Nova Lei Aumenta Penas para Crimes Digitais Contra Crianças
Legislação sancionada por Lula em 6 de agosto de 2026 endurece penas para crimes digitais, protegendo crianças e adolescentes de abusos.
Na quinta-feira, 6 de agosto de 2026, o presidente Luiz Inácio Lula da Silva sancionou uma nova lei que amplia a atuação da polícia no ambiente digital. Essa legislação estabelece punições mais severas para crimes relacionados à pornografia que envolvem inteligência artificial, especialmente quando crianças e adolescentes são as vítimas. O Congresso Nacional já havia aprovado o texto em julho, e agora ele entra em vigor.
O que a Nova Lei Almeja
A nova legislação endurece as penas para aliciamento utilizando inteligência artificial, deepfake, perfis falsos ou promessas de vantagens para enganar e atrair crianças. O objetivo é proteger os mais vulneráveis, coibindo que criminosos, especialmente os de caráter sexual, utilizem a tecnologia para explorar e abusar dessas crianças.

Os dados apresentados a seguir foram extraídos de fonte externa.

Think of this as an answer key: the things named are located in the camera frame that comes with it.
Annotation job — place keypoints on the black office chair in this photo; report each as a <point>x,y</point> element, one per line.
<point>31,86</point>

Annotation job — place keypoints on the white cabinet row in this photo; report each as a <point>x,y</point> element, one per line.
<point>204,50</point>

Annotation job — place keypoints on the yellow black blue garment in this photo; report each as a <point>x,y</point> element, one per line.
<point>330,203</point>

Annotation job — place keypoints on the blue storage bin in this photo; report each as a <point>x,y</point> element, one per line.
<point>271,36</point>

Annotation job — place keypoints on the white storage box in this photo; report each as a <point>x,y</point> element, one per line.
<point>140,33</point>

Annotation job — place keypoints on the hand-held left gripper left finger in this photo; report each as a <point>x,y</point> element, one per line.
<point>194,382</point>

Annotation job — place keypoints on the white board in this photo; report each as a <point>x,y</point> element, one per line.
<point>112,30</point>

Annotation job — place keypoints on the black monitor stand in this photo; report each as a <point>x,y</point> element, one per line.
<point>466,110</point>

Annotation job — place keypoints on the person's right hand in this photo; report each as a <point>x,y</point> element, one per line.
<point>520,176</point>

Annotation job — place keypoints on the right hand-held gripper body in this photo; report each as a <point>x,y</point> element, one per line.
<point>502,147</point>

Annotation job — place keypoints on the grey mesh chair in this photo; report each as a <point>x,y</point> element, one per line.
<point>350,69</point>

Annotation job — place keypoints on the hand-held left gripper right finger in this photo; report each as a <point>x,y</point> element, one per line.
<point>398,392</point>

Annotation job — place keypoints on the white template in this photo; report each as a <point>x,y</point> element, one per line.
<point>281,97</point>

Lula expressou que “a liberdade de expressão não pode ser confundida com genocídio, violência, assassinato”. Ele enfatizou que, mesmo em uma democracia plena, há limites a serem respeitados, relacionados à proteção da liberdade do outro.
Aumento das Penas
No que diz respeito a crimes de produção e distribuição de conteúdos envolvendo violência sexual contra crianças e adolescentes, a pena foi elevada. Agora, a reclusão pode variar de 4 a 10 anos, especialmente quando a venda ou exposição ocorre pela internet ou redes sociais, elevando a pena em um terço.
Além disso, as punições para quem oferece, troca ou divulga material de violência sexual contra crianças e adolescentes também foram tornadas mais rigorosas, com penas de 4 a 10 anos. Para aqueles que apenas adquirem, possuem ou armazenam esse tipo de material, a pena varia de 3 a 6 anos de reclusão. A previsão de multa foi mantida na nova lei.

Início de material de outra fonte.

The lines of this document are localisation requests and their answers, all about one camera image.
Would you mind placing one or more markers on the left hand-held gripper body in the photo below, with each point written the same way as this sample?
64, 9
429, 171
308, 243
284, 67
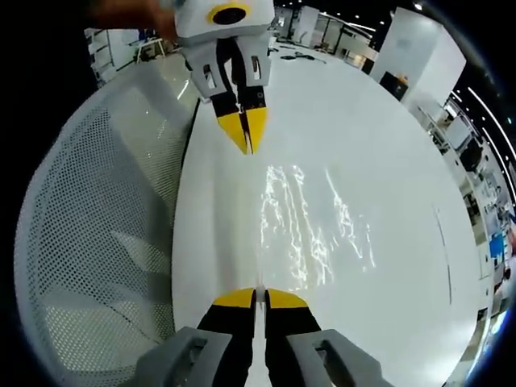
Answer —
193, 20

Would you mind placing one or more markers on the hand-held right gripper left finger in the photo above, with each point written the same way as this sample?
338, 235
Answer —
201, 359

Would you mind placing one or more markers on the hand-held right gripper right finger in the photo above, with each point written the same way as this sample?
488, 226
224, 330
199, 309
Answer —
306, 359

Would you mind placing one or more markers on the clear food packaging bag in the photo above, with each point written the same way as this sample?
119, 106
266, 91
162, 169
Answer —
306, 225

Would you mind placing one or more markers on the small white table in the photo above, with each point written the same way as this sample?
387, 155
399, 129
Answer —
150, 48

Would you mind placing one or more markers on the black box with orange top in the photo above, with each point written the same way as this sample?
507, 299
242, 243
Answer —
396, 85

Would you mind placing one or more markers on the white square pillar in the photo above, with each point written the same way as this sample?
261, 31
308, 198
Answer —
419, 52

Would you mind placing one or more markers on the white mesh chair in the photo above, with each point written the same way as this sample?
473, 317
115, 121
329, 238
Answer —
92, 225

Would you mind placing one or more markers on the blue storage box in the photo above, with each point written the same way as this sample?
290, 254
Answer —
498, 246

Impacto da Inteligência Artificial
O uso de inteligência artificial para cometer esses crimes poderá resultar em um aumento nas penas, que varia de um terço a dois terços, dependendo das circunstâncias. Isso se aplica a situações em que se utiliza deepfake, perfis falsos e redes sociais para aliciar crianças. Quando um indivíduo se aproveita de uma relação de confiança, como autoridade ou cuidado, para perpetuar a violência, a pena também será agravada.

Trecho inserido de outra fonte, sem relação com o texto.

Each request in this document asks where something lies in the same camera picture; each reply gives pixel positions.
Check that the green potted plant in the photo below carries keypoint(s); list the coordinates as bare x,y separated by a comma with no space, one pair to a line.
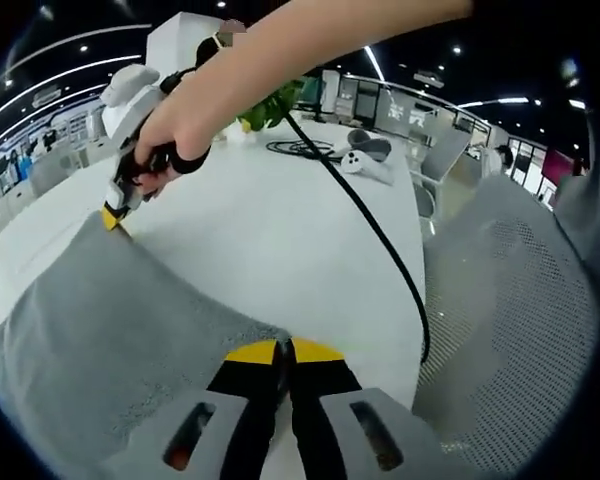
267,110

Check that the person's right hand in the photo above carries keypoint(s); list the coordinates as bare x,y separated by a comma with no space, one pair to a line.
175,130

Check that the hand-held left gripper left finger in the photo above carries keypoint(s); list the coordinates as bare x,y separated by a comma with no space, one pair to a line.
155,440

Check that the grey mesh office chair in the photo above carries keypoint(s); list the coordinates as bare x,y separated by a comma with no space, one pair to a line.
505,325

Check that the grey towel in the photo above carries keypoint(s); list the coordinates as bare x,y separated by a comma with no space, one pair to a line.
105,325

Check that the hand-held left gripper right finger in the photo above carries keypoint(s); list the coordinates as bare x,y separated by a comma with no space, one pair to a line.
380,435

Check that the white handheld controller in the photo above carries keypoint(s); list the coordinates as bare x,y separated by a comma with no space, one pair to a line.
365,167

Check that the white table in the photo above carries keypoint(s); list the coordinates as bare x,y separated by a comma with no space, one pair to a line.
255,225

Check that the grey headset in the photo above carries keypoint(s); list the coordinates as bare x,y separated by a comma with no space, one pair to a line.
372,142

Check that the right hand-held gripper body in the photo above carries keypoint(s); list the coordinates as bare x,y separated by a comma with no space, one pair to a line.
127,105

Medidas de Proteção às Vítimas
Por fim, a nova legislação não se limita à repressão penal; ela também incorpora medidas de proteção às vítimas. Crianças e adolescentes que sejam vítimas ou testemunhas de violência sexual terão garantido o direito a atendimento psicológico e psicossocial individual, que será contínuo, especializado e integral.